Gut bacterial 16S rRNA gene amplification and sequencing The bacteria-specific primers 341F (5’-CCTAYGGG RBGCASCAG-3′) and 806R (5’-GGACTACNNGGGTA TCTAAT-3′) were used to amplify the V3-V4 regions of the 16S rRNA gene. To minimize PCR-induced bias, each sample was amplified in triplicate (50 μL reaction system) with the following conditions: 25 cycles of denaturation at 95 °C for 30 s, annealing at 55 °C for 30 s, and extension at 72 °C for 45 s, with a final extension at 72 °C for 10 min. To verify the expected band size, PCR products were visualized in 1.5% agarose gel. For each sample, triplicate amplicons were combined and purified using a PCR fragment purification kit. The concentrations of purified amplicons were measured using a PicoGreen-iT dsDNA Assay Kit (Invitrogen, Carlsbad, CA, USA). Identical amounts of amplicons from each sample were pooled in a single tube, and were sequenced using a MiSeq platform (Illumina, San Diego, CA, USA), producing 2 × 300 bp paired-end reads.
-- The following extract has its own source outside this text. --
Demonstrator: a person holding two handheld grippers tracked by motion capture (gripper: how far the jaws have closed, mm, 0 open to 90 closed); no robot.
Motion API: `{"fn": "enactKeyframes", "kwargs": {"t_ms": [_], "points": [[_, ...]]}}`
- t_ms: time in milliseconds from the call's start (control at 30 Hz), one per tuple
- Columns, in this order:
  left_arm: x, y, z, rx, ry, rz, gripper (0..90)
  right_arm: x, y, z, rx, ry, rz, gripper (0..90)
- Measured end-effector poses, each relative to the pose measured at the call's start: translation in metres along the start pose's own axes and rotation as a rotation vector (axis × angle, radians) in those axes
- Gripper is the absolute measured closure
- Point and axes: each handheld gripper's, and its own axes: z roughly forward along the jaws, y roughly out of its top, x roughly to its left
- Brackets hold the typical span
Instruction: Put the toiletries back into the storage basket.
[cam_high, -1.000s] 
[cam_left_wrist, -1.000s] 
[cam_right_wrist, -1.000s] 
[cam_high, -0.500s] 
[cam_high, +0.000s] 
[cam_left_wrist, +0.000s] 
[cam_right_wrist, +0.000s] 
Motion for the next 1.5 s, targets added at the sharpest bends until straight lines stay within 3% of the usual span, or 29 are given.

Processing of Illumina sequencing data The paired-end reads were joined with FLASH (Magoč and Salzberg 2011) and were processed with the Quantitative Insights Into Microbial Ecology pipeline (QIIME v1.9.0) (Caporaso et al. 2010b). Briefly, the sequences with truncated or ambiguous bases at any site of more than three consecutive bases receiving a Phred quality score (Q) < 20 were deleted, as the truncated reads that had < 75% of their original length. Chimeric sequences were identified using the UCHIME algorithm (Edgar et al. 2011) and removed from the subsequent analysis. Bacteria phylotypes were identified using UCLUST (Edgar 2010) and were classified into operational taxonomic units (OTUs, 97% similarity level). The most abundant sequence of each OTU was selected as the representative sequence and then taxonomically assigned in the Greengenes database (release 13.8) (DeSantis et al. 2006) using PyNAST (Caporaso et al. 2010a). After taxonomies had been assigned, OTUs that were affiliated with Archaea, Eukaryota, Chloroplasts, and those unassigned to the bacteria domain were excluded from the dataset. The filtered alignments were then used to generate a maximum-likelihood tree using FastTree (Price et al. 2009) for phylogenetic analysis. To correct for unequal sequencing depth, we used a 20× randomly rarefied subset of 21,300 sequences per sample to calculate the distances between samples. Raw sequence data were deposited in Sequence Read Archive at DDBJ under the accession number DRA005997.
Statistical analysis A two-way (sampling date and health status) analysis of variance (ANOVA) procedure (Duncan’s Multiple Range test) was used to analyze differences in relative abundances of phyla and α-diversity of the gut microbiota over a shrimp disease progression (Churchill 2004). Principal coordinates analysis (PCoA) and analysis of similarity (ANOSIM) were conducted to evaluate the overall differences in the shrimp gut bacterial communities based on Bray-Curtis distances.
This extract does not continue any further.